(Records from a data source)
+ + + + +

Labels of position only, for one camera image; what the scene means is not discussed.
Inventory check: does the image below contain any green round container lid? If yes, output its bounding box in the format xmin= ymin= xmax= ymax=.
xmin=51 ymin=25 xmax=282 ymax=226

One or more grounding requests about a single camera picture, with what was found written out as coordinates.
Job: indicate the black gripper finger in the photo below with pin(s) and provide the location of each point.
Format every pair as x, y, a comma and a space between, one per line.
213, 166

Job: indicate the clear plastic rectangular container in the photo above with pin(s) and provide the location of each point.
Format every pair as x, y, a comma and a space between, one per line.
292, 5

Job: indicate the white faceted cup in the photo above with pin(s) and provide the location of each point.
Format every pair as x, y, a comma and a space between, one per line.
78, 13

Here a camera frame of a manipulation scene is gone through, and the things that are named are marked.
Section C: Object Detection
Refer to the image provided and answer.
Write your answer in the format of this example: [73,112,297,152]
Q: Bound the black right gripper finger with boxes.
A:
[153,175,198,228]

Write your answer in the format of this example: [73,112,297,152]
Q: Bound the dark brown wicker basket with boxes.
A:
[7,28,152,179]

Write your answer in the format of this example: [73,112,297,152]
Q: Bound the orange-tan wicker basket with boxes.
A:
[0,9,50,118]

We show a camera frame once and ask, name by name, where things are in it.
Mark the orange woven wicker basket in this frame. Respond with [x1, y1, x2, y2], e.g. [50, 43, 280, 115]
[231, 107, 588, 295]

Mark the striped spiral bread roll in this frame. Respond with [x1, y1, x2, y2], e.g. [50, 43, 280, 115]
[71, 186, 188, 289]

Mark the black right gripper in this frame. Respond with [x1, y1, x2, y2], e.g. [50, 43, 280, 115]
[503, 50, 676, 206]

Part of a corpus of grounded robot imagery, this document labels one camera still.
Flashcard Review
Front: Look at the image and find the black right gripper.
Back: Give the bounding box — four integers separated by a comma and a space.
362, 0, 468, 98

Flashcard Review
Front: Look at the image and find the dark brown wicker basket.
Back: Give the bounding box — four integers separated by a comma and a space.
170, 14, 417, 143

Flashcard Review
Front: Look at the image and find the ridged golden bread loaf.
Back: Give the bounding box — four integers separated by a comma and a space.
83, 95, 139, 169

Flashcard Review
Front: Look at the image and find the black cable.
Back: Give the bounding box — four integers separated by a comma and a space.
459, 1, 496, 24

+ + + + +

_Directions for this task_:
Return, from the data above, each line in which the string "dark" appears.

_The answer_:
Q: Bound the dark brown wicker basket with boxes.
Front: Look at the image and find the dark brown wicker basket.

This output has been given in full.